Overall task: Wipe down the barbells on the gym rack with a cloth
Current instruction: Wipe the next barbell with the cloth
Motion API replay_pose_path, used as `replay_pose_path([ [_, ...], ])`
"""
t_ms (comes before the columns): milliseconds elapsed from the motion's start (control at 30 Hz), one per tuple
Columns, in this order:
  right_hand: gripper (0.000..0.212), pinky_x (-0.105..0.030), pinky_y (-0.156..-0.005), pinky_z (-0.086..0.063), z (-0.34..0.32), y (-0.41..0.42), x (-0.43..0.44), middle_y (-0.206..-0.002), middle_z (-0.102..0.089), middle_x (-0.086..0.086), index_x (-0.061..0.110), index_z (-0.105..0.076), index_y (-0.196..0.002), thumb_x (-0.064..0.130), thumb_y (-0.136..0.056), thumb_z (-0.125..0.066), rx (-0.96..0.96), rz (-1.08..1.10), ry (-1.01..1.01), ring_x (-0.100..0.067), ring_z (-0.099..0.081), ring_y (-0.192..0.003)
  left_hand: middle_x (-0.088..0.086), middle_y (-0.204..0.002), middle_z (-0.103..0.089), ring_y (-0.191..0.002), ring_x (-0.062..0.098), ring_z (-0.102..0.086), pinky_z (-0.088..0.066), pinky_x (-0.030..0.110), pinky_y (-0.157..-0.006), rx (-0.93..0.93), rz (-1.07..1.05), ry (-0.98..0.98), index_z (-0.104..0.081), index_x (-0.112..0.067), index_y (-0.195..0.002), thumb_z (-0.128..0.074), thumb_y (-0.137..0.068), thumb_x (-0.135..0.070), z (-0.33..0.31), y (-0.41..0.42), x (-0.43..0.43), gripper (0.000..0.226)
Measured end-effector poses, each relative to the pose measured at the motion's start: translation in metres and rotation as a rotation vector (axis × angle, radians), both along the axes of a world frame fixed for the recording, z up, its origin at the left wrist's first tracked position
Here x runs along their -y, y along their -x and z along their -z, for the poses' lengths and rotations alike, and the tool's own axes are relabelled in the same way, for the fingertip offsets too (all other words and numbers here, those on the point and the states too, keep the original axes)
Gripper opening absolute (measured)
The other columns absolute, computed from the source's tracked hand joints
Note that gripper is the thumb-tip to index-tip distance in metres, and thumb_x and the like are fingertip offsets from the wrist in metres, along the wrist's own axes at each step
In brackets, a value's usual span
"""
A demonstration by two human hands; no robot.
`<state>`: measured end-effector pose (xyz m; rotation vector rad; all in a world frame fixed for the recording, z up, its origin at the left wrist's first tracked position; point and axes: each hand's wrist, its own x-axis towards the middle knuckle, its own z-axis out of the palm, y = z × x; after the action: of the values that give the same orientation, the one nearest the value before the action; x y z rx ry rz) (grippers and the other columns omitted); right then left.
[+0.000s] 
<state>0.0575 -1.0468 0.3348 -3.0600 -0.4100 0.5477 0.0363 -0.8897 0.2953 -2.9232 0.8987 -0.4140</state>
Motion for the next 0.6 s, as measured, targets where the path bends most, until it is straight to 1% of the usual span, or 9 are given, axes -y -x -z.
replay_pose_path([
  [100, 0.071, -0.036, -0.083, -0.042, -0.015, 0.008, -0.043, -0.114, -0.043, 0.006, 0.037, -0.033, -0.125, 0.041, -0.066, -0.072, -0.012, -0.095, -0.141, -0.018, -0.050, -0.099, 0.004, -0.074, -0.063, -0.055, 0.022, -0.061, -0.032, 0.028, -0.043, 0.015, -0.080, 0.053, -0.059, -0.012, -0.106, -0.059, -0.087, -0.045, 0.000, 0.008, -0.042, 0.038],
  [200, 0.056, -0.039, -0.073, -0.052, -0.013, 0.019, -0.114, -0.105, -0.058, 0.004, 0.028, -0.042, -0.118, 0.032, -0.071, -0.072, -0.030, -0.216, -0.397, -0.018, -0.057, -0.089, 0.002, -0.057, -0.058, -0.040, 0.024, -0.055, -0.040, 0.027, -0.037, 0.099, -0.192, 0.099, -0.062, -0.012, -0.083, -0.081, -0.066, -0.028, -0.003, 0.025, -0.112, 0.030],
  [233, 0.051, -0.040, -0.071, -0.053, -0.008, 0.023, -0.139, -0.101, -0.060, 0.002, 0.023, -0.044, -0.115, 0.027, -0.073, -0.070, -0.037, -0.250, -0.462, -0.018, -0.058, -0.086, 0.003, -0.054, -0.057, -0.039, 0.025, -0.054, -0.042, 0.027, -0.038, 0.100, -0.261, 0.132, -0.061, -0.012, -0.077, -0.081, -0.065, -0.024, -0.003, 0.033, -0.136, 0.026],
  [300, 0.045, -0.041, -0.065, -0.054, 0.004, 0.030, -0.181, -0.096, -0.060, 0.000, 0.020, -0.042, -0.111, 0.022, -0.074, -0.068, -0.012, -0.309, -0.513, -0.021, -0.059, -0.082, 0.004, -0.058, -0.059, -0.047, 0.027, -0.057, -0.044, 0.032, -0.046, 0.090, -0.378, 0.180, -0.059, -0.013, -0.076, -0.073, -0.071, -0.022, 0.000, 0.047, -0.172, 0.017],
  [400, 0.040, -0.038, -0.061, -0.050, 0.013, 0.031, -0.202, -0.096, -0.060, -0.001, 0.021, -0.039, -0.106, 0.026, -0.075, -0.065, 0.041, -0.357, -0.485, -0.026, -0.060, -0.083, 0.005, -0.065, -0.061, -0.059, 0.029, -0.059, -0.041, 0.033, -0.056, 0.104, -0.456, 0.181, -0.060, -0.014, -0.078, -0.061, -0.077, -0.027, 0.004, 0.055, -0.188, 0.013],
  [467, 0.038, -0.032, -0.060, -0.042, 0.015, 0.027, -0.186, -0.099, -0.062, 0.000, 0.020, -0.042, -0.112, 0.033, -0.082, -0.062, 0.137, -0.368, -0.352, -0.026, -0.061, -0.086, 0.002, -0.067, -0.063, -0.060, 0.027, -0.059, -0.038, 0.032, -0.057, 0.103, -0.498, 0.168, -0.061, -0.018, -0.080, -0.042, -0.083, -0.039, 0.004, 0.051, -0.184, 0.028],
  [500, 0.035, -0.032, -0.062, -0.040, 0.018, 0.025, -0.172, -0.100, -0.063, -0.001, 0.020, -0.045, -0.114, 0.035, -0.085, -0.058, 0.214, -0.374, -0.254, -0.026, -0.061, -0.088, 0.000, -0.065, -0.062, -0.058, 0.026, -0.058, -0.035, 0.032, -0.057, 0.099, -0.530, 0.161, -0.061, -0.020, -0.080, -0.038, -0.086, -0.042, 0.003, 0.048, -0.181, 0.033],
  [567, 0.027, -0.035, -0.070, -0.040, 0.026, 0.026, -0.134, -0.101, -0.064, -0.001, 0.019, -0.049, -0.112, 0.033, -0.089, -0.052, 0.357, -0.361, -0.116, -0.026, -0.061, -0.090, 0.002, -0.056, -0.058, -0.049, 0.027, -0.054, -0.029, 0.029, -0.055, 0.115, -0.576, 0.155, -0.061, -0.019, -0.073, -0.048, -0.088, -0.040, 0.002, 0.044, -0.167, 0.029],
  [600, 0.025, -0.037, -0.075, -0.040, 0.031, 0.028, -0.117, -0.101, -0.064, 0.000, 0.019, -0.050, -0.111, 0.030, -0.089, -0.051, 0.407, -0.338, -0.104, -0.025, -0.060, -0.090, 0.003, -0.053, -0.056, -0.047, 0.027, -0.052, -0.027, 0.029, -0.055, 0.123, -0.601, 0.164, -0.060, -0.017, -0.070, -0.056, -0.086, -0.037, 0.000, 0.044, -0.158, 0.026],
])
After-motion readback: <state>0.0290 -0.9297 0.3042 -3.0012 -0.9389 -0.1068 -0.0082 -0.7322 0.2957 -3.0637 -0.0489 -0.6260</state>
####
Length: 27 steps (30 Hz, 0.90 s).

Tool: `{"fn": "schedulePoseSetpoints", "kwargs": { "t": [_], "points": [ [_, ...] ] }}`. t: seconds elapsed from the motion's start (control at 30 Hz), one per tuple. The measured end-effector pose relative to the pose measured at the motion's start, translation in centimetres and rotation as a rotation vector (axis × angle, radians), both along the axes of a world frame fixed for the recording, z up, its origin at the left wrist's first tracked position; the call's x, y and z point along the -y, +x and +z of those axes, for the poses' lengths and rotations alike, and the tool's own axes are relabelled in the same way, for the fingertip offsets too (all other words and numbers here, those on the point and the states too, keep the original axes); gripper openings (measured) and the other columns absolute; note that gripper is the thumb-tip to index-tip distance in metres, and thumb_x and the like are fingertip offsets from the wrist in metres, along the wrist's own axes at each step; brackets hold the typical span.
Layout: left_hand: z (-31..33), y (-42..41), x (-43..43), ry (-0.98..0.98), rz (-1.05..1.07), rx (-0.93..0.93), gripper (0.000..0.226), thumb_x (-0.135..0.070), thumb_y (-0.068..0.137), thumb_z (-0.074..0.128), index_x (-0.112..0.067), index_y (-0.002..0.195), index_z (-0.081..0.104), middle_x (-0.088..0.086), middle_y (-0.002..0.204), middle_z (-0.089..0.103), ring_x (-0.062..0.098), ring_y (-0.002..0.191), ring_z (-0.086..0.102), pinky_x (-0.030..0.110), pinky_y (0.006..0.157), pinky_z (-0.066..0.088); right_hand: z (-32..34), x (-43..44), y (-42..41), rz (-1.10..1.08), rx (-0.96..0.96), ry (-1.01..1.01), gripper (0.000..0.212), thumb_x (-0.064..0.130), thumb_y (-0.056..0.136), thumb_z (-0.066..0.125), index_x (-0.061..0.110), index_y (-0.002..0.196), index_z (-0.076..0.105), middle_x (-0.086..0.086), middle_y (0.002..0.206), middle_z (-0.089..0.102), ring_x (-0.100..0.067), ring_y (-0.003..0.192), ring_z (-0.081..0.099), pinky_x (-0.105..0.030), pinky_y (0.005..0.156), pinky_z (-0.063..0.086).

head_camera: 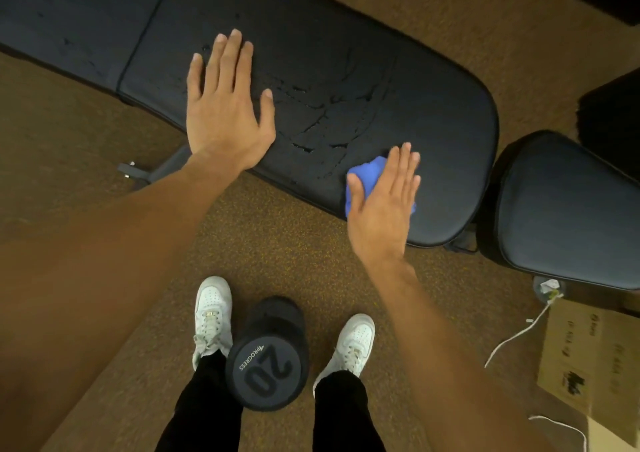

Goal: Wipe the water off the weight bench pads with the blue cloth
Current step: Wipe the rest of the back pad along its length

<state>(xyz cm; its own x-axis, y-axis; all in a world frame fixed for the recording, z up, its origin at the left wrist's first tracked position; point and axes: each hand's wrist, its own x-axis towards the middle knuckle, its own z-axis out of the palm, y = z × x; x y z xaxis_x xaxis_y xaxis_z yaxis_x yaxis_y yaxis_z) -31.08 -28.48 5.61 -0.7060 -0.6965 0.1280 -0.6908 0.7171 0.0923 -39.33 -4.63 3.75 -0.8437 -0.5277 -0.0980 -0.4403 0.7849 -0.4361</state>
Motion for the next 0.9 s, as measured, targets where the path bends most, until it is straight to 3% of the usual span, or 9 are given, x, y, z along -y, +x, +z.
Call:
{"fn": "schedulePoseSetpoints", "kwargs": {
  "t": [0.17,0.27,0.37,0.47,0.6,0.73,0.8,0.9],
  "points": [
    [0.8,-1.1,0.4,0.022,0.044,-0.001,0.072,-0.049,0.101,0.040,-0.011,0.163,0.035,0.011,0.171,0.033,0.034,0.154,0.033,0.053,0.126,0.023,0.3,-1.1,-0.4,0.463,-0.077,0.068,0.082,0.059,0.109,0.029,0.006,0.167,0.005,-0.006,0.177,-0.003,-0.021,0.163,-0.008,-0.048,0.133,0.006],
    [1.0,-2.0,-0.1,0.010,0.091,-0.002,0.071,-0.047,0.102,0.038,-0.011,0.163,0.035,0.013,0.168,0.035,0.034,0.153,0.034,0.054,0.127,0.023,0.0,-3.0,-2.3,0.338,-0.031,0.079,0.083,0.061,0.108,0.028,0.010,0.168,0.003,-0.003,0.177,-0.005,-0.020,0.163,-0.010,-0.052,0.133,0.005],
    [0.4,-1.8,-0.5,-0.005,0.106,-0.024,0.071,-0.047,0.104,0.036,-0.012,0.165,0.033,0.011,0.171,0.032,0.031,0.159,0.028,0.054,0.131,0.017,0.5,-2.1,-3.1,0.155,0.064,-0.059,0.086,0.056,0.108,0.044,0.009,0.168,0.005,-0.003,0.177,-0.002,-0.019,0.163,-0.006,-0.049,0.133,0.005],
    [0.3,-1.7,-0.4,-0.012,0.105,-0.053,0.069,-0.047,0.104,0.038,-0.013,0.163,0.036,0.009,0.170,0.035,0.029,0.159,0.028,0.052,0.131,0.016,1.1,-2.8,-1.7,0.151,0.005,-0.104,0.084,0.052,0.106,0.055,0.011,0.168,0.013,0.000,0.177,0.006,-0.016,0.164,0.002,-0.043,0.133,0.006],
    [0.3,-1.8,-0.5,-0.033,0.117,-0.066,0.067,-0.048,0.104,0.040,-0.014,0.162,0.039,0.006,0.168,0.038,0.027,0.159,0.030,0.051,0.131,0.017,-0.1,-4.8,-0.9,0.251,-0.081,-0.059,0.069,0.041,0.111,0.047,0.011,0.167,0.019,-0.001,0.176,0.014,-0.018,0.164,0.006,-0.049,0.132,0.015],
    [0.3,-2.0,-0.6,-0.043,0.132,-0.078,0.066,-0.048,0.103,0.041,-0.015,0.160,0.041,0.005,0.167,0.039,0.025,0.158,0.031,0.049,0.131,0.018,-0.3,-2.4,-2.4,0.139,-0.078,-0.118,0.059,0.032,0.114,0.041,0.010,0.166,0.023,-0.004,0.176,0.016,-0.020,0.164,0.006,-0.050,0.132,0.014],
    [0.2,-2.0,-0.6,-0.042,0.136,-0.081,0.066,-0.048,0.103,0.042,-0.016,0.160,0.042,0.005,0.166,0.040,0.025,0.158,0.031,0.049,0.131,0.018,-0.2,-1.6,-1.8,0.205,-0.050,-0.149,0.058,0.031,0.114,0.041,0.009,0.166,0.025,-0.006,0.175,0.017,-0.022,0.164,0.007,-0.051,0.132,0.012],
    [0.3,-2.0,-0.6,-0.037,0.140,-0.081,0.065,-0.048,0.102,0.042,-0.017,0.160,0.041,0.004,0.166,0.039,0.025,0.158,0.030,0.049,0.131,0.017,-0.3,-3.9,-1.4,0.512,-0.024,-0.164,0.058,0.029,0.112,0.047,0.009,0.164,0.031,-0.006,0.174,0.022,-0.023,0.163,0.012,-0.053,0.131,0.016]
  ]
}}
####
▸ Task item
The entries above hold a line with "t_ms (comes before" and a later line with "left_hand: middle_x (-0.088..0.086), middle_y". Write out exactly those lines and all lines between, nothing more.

▸ Answer section
t_ms (comes before the columns): milliseconds elapsed from the motion's start (control at 30 Hz), one per tuple
Columns, in this order:
  right_hand: gripper (0.000..0.212), pinky_x (-0.105..0.030), pinky_y (-0.156..-0.005), pinky_z (-0.086..0.063), z (-0.34..0.32), y (-0.41..0.42), x (-0.43..0.44), middle_y (-0.206..-0.002), middle_z (-0.102..0.089), middle_x (-0.086..0.086), index_x (-0.061..0.110), index_z (-0.105..0.076), index_y (-0.196..0.002), thumb_x (-0.064..0.130), thumb_y (-0.136..0.056), thumb_z (-0.125..0.066), rx (-0.96..0.96), rz (-1.08..1.10), ry (-1.01..1.01), ring_x (-0.100..0.067), ring_z (-0.099..0.081), ring_y (-0.192..0.003)
  left_hand: middle_x (-0.088..0.086), middle_y (-0.204..0.002), middle_z (-0.103..0.089), ring_y (-0.191..0.002), ring_x (-0.062..0.098), ring_z (-0.102..0.086), pinky_z (-0.088..0.066), pinky_x (-0.030..0.110), pinky_y (-0.157..-0.006), rx (-0.93..0.93), rz (-1.07..1.05), ry (-0.98..0.98), index_z (-0.104..0.081), index_x (-0.112..0.067), index_y (-0.195..0.002), thumb_z (-0.128..0.074), thumb_y (-0.137..0.068), thumb_x (-0.135..0.070), z (-0.33..0.31), y (-0.41..0.42), x (-0.43..0.43), gripper (0.000..0.226)

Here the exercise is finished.